私は左側の黒いクラゲに近づかないよう、右側へ向けてゆっくりと動く。
日布野にも黒いクラゲにも近づかないようにすれば、黒いクラゲは攻撃してこないだろう。
そんな予感がしたから。
十歩ほど移動したが、予想通りやはり黒いクラゲは動かない。
そして日布野は私との間に黒いクラゲを挟むよう移動している。
日布野までの距離は五十米ちょっと、黒いクラゲはちょうど中間地点にいる形だ。
クラゲを中心に、右へ円弧を描くように日布野に近づこうと一歩踏み出す。
クラゲがふっとこちらを向いて、少しだけ近づいた。
近づくという基準はクラゲに対してではなく、日布野に対してなのだろうか。
それともまた別の基準があるのだろうか。
あと軽い眠気を感じる。これは日布野の攻撃だろう。
おそらくは私の攻撃をあのクラゲで防ぎつつ、魔法か何かで私を眠らせる作戦だ。
日布野が使うのは、眠りの神ヒプノスの力。眠らされてしまえば、私に勝ち目はない。
そしてこの眠気を誘う攻撃は、晒されている時間が長いほど危険だそうだ。
『蓄積型の魔法なのですよ。五分も継続してかけられた場合、Orryxの加護がある彩香氏でも眠ってしまう可能性があるのです。
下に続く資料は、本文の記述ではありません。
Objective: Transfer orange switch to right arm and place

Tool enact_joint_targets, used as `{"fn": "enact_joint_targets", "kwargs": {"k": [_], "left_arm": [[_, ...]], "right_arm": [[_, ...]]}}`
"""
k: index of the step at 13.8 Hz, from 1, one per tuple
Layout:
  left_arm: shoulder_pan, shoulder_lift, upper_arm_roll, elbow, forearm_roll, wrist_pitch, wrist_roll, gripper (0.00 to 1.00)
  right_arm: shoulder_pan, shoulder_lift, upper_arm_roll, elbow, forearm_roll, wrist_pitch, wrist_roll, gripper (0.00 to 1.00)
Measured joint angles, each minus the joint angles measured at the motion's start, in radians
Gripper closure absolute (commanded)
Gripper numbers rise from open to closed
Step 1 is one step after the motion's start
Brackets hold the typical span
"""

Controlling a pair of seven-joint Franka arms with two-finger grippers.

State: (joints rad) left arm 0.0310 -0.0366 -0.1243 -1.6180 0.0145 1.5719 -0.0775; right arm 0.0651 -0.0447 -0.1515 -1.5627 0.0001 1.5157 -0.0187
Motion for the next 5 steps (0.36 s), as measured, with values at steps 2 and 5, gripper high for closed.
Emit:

ですから眠気に気付いたら、早々に倒してしまった方がいいのです』
シミュレーター訓練の際、カドちゃんがそう言っていた。
それに今は、高梁の足止めを紺音とカドちゃんにしてもらっている。
あの二人は私より強いから問題ないとはわかっている。
それでも長く待たせるのは申し訳ない。
だから私は、日布野を中心にした円弧を描くよう、右へと走る。
クラゲは位置を変えない。
そして日布野は私から見てクラゲの影になるよう動いている。
私から見た日布野の背後が、黒い霧の範囲外となった。
勝負だ。
私は両足をしっかり踏みしめ、左手を向ける。
黒いクラゲには攻撃は効かない。
そう私の中の私ではない知識は言っている。
しかしそれは攻撃をはじき返すという意味ではない。
この世界では実体を持たない生物だから、攻撃が通用しないという意味だ。
つまり黒いクラゲは、盾としては機能しない。
なお日布野は盾を持っている。
そこそこの攻撃は、あれで防がれてしまうだろう。
そうでなくとも今まで普通に使っていた熱線では、吉森はなかなか倒せなかった。
だから今回は、強力な一撃で倒す。
石壁の遺跡風の場所で、神の顕現を倒した時の威力で。
背後方向へかかる強い反動とともに、熱線が放たれた。
黒いクラゲを通過し、背後にいる日布野に命中。
吉森の時以上の火柱があがる。
何か叫び声のようなものがしたと感じたが、それも一瞬。
日布野の移動方向表示や場所予測が消えた。
黒いクラゲも同時に消え去っている。
吉森と日布野を倒すことができた。
しかしシミュレーションの時と比べ、かなり手間取ったように感じる。
あの時と違い、戦っていない敵を紺音やカドちゃんに抑えてもらっているのに。
そう思ったところで、前方の黒い霧が晴れた。
紺音、カドちゃんも、そして神父服風の姿が見える。
三人とも開始直後と変わらない感じだ。
そして次の瞬間、紺音とカドちゃんが私の背後に瞬間移動してきた。
後の戦いは任せたという事だろう。
つまりここからは、私とフル装備状態の高梁との一騎打ちだ。